> [Task instructions] Leaving the pictures aside, repeat every line below exactly.

(Saved entries)
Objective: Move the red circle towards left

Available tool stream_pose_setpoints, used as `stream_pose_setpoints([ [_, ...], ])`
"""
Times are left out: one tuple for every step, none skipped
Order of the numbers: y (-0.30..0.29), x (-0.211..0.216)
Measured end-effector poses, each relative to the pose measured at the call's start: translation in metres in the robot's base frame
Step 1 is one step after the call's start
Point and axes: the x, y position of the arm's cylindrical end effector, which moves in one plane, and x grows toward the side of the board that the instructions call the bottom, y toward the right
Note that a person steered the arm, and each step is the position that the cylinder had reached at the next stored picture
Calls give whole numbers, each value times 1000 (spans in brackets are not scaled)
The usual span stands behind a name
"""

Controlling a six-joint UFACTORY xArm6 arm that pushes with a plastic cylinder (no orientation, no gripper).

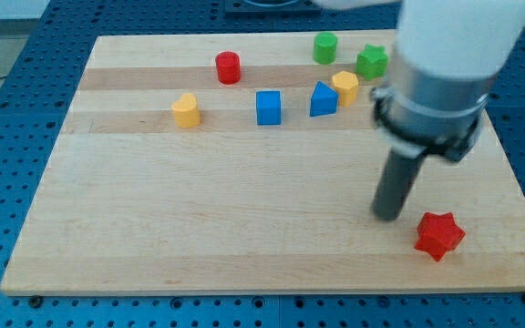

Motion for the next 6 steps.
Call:
stream_pose_setpoints([
  [-61,-67],
  [-145,-102],
  [-225,-92],
  [-233,-144],
  [-171,-176],
  [-194,-241],
])
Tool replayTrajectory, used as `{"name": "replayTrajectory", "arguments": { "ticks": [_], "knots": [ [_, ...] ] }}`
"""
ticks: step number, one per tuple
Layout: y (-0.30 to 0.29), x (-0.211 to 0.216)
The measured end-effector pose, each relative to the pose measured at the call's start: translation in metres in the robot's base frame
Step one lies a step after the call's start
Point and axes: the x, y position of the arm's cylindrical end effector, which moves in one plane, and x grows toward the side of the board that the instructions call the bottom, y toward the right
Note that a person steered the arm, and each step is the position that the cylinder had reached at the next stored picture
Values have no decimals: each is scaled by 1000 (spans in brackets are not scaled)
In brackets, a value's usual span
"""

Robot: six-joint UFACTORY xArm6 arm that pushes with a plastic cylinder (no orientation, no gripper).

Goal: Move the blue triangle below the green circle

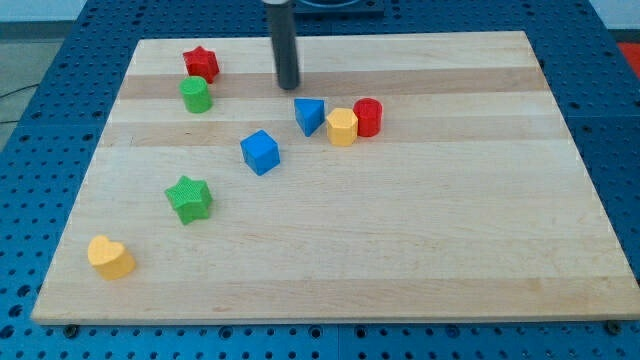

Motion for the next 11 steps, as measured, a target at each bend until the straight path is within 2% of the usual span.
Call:
{"name": "replayTrajectory", "arguments": {
  "ticks": [1, 2, 3, 5, 6, 7, 8, 9, 10, 11],
  "knots": [
    [29, 46],
    [-8, 69],
    [-41, 69],
    [-14, 50],
    [13, 73],
    [13, 121],
    [-13, 112],
    [1, 94],
    [-21, 84],
    [-76, 84]
  ]
}}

> [Answer to the exercise]
Objective: Move the red circle towards left

Available tool stream_pose_setpoints, used as `stream_pose_setpoints([ [_, ...], ])`
"""
Times are left out: one tuple for every step, none skipped
Order of the numbers: y (-0.30..0.29), x (-0.211..0.216)
Measured end-effector poses, each relative to the pose measured at the call's start: translation in metres in the robot's base frame
Step 1 is one step after the call's start
Point and axes: the x, y position of the arm's cylindrical end effector, which moves in one plane, and x grows toward the side of the board that the instructions call the bottom, y toward the right
Note that a person steered the arm, and each step is the position that the cylinder had reached at the next stored picture
Calls give whole numbers, each value times 1000 (spans in brackets are not scaled)
The usual span stands behind a name
"""

Controlling a six-joint UFACTORY xArm6 arm that pushes with a plastic cylinder (no orientation, no gripper).


Motion for the next 6 steps.
Call:
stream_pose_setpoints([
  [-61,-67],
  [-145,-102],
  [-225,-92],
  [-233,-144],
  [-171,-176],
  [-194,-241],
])
Tool replayTrajectory, used as `{"name": "replayTrajectory", "arguments": { "ticks": [_], "knots": [ [_, ...] ] }}`
"""
ticks: step number, one per tuple
Layout: y (-0.30 to 0.29), x (-0.211 to 0.216)
The measured end-effector pose, each relative to the pose measured at the call's start: translation in metres in the robot's base frame
Step one lies a step after the call's start
Point and axes: the x, y position of the arm's cylindrical end effector, which moves in one plane, and x grows toward the side of the board that the instructions call the bottom, y toward the right
Note that a person steered the arm, and each step is the position that the cylinder had reached at the next stored picture
Values have no decimals: each is scaled by 1000 (spans in brackets are not scaled)
In brackets, a value's usual span
"""

Robot: six-joint UFACTORY xArm6 arm that pushes with a plastic cylinder (no orientation, no gripper).

Goal: Move the blue triangle below the green circle


Motion for the next 11 steps, as measured, a target at each bend until the straight path is within 2% of the usual span.
Call:
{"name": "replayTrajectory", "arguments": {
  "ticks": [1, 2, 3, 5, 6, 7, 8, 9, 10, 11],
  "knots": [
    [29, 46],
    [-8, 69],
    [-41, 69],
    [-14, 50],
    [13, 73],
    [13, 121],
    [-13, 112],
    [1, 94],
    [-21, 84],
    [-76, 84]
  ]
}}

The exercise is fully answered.